Study showing vaccinations can cause autoimmunity

Discussion in 'Parents of Children with Type 1' started by Charlotte'sMom, Aug 15, 2012.

Thread Status:
Not open for further replies.
  1. swellman

    swellman Approved members

    Joined:
    Jul 30, 2008
    Messages:
    3,544
    I'm familiar with this study ... likely is speculative and the seasonal variation isn't the only factor. The bottom line is that they just don't know ... it could be exposure to coal burning emissions due to increased electrical production during the winter months.
     
  2. swellman

    swellman Approved members

    Joined:
    Jul 30, 2008
    Messages:
    3,544
    Thank you.
     
  3. wilf

    wilf Approved members

    Joined:
    Aug 27, 2007
    Messages:
    9,652
    From the same article:
    "Most initial autoantibodies appear during the cold period in the fall and winter but rarely in the spring or in the summer."

    I would just point out that this period coincides with the time of least sunlight and thus minimal production of Vitamin D.

    Population studies have also shown that Type 1 D is most prevalent in high latitude countries with long winters with little sunlight, and is least prevalent in countries closer to the equator.
     
  4. Cookie Monster

    Cookie Monster Approved members

    Joined:
    Jan 5, 2009
    Messages:
    131
    Firstly I commend the OP for trying to answer her question by looking at the published science.

    Unfortunately I think the original paper has used a poor choice of words, particularly immunised. To be fair English is not their first language and I assume they use immunise in a literal sense, i.e. provoking an immune response. Sadly this leads to a lot of confusion as we tend to use immunise and vaccinate interchangeably.

    They have injected a toxin (SEB). They have not used any type of vaccine. The reason they have used this toxin is that it is a superantigen, a toxin that provokes a strong immune response. Their aim was to show that repeated exposure to a toxin/antigen can stimulate the immune response to such an extent that autoimmunity occurs.

    Why? Because they think that repeated exposure to bacteria or viruses may result in autoimmune disease through this repeated stimulation of the immune response. The repeated injection of toxin is meant to simulate repeated exposure to bacteria or viruses.

    Rather than warning against vaccination this study actually supports vaccination as this would prevent the repeated exposure to the toxins/antigens produced by the bacteria or viruses.
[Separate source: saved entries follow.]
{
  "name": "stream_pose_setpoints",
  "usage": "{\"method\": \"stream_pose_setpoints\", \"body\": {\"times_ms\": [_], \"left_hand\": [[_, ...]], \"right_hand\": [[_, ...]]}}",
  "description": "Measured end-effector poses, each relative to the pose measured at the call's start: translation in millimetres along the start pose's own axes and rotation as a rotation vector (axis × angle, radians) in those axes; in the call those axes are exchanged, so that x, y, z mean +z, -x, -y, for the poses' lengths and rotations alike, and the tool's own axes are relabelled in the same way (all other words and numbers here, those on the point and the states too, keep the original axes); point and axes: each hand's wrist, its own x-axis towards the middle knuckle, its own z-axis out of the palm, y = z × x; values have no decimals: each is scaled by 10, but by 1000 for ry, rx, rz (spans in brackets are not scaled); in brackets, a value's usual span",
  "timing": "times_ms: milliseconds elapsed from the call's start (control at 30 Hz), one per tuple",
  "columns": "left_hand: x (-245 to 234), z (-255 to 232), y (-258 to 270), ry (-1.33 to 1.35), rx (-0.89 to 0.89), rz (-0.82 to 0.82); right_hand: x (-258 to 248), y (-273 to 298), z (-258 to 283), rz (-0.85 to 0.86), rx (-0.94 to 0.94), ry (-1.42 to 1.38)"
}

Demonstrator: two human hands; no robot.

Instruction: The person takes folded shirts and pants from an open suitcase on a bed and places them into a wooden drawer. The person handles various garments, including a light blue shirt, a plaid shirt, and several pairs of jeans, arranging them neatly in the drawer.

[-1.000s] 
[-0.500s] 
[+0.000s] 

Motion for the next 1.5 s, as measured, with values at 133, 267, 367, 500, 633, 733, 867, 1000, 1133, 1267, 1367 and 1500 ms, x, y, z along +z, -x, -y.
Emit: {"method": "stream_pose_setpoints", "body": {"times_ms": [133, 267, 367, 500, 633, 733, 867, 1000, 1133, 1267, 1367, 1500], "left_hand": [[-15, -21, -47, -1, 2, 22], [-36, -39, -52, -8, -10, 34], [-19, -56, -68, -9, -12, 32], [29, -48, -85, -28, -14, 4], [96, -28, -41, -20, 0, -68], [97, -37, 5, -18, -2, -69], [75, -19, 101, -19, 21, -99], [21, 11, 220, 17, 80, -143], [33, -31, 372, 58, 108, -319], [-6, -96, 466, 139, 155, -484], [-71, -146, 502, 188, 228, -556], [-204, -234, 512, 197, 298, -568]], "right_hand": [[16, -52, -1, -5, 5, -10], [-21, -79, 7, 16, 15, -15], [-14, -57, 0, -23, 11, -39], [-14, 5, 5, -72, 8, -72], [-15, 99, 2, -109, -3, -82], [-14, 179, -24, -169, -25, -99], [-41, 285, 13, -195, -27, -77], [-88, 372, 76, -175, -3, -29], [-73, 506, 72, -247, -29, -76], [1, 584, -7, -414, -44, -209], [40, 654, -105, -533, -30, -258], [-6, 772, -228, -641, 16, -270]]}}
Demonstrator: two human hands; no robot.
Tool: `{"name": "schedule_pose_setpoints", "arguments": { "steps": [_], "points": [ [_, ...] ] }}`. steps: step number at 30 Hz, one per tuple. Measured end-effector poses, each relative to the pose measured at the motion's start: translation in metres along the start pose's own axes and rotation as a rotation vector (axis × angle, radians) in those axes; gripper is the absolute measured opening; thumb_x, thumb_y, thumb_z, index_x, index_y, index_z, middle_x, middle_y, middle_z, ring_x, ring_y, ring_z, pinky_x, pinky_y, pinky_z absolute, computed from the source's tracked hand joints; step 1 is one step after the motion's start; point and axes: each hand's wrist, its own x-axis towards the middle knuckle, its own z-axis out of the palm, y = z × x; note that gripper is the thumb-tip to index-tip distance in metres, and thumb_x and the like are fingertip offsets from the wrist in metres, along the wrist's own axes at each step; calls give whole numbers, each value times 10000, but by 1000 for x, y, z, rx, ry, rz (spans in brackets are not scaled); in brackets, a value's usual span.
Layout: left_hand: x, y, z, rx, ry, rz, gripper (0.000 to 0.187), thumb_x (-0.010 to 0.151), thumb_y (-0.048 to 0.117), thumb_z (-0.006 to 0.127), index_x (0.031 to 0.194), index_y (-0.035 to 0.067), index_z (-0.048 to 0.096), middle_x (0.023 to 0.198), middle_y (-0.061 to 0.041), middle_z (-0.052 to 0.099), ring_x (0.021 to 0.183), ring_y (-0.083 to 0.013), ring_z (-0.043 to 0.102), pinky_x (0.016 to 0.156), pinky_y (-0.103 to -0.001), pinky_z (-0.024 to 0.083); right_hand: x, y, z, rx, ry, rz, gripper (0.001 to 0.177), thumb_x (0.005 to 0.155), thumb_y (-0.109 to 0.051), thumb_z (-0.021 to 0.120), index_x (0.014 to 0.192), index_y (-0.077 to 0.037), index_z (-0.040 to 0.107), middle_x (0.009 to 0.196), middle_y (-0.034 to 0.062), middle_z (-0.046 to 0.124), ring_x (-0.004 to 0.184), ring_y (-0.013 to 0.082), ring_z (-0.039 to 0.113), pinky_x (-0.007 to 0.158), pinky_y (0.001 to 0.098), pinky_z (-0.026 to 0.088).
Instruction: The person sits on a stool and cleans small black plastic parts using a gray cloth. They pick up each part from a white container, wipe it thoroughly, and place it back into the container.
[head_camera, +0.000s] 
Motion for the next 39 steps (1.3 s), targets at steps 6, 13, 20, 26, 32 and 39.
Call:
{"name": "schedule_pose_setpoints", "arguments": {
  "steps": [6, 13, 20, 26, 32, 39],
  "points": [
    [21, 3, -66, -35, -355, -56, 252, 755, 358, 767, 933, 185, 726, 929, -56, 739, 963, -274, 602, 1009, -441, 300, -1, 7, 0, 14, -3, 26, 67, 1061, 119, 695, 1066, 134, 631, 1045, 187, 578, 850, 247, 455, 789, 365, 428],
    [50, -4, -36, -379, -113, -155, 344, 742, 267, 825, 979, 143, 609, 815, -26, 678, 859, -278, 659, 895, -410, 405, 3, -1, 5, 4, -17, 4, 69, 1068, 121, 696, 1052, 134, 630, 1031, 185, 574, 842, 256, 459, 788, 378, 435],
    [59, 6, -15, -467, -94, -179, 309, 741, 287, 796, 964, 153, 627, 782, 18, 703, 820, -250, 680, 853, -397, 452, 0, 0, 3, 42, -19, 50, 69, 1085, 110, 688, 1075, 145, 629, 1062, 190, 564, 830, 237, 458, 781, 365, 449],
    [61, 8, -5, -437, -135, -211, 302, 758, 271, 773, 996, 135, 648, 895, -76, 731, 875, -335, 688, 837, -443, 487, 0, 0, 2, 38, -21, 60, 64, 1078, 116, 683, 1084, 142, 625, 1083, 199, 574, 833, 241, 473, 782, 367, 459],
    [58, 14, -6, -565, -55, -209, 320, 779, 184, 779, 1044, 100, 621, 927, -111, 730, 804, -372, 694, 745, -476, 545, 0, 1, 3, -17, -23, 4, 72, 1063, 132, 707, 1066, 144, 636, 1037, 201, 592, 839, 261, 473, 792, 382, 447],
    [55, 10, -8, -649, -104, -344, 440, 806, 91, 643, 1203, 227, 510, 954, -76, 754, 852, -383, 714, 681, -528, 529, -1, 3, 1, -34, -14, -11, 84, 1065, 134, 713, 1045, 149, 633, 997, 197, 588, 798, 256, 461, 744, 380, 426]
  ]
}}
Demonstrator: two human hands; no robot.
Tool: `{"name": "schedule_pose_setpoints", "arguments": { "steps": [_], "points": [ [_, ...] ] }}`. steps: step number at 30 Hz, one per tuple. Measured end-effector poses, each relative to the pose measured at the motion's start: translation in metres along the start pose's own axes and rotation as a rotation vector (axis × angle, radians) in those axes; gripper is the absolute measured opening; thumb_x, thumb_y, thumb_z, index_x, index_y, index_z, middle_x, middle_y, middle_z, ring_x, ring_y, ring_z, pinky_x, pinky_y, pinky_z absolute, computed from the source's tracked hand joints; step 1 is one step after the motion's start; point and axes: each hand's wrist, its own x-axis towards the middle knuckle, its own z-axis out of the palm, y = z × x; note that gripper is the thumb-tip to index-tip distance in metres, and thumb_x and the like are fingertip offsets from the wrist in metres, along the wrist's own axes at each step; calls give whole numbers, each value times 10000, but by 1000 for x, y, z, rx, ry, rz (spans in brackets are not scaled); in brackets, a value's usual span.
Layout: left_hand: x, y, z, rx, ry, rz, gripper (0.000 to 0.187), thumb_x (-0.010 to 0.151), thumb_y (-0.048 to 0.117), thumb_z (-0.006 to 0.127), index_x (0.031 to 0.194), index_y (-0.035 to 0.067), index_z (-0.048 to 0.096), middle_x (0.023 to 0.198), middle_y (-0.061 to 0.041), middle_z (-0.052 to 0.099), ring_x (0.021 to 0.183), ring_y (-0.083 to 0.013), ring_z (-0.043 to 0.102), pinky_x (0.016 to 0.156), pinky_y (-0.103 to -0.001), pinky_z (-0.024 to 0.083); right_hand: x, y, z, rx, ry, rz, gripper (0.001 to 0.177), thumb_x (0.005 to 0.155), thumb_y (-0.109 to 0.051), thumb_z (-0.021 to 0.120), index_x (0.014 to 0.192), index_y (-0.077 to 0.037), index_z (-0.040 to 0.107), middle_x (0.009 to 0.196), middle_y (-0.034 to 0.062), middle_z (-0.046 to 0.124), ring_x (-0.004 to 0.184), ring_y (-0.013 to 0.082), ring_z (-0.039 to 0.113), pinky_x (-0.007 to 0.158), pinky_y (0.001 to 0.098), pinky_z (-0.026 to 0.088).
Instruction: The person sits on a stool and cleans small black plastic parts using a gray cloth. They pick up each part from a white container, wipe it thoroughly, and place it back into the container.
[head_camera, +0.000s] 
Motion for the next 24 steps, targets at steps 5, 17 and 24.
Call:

At the end of the discussion they describe a group of Japanese children who were not vaccinated against measles as being constantly exposed to antigens, hence at greater risk of this overstimulation of the immune response.
     
  5. TheFormerLantusFiend

    TheFormerLantusFiend Approved members

    Joined:
    Sep 10, 2006
    Messages:
    4,925
    The only way to transmit type 1 diabetes is through bone marrow donation. If somebody got just the amount of diabetes antibodies present in a unit of my blood, it's not gonna do much. If somebody got my bone marrow, which makes those antibodies, they could get enough antibodies over enough time to get type 1 diabetes. About a third of people who've gotten bone marrow transplants from type 1 diabetics on record have gone on to develop type 1 diabetes.

    It seems to me that some vaccinations, especially given over and over, have an effect like being sick- they charge up the immune system. And that'll trigger autoimmunity. Don't get vaccines while you're sick (bad practice anyways, because the body is less likely to develop an immunity if you do), and maybe space 'em out, especially if you're the sort that runs a fever afterwards.
     
  6. Charlotte'sMom

    Charlotte'sMom Approved members

    Joined:
    Dec 6, 2008
    Messages:
    1,215
    You bring up an interesting point, and this also weighs heavily on my mind. According the immunization chart on my fridge, a child should be getting 25 shots of 9 different vaccines before age 2, and several of those are multiple vaccines in one shot like the MMR and Dtap. That doesn't include the annual flu shot which is now pushed starting at 6 months. No child is going to naturally encounter that many different diseases all before they they turn 2. I worry about the effect of that many vaccines in such a short amount of time. The current recommended vaccine schedule gets heavier and heavier as they add more vaccines to the list. I often get accused of not being old enough to remember the horrors of polio and that's why I don't appreciate the good vaccines have done for our health. But I don't have a problem with the polio vaccine. I have a problem with 25+ shots in less than 2 years in a child who weighs 8-25 pounds.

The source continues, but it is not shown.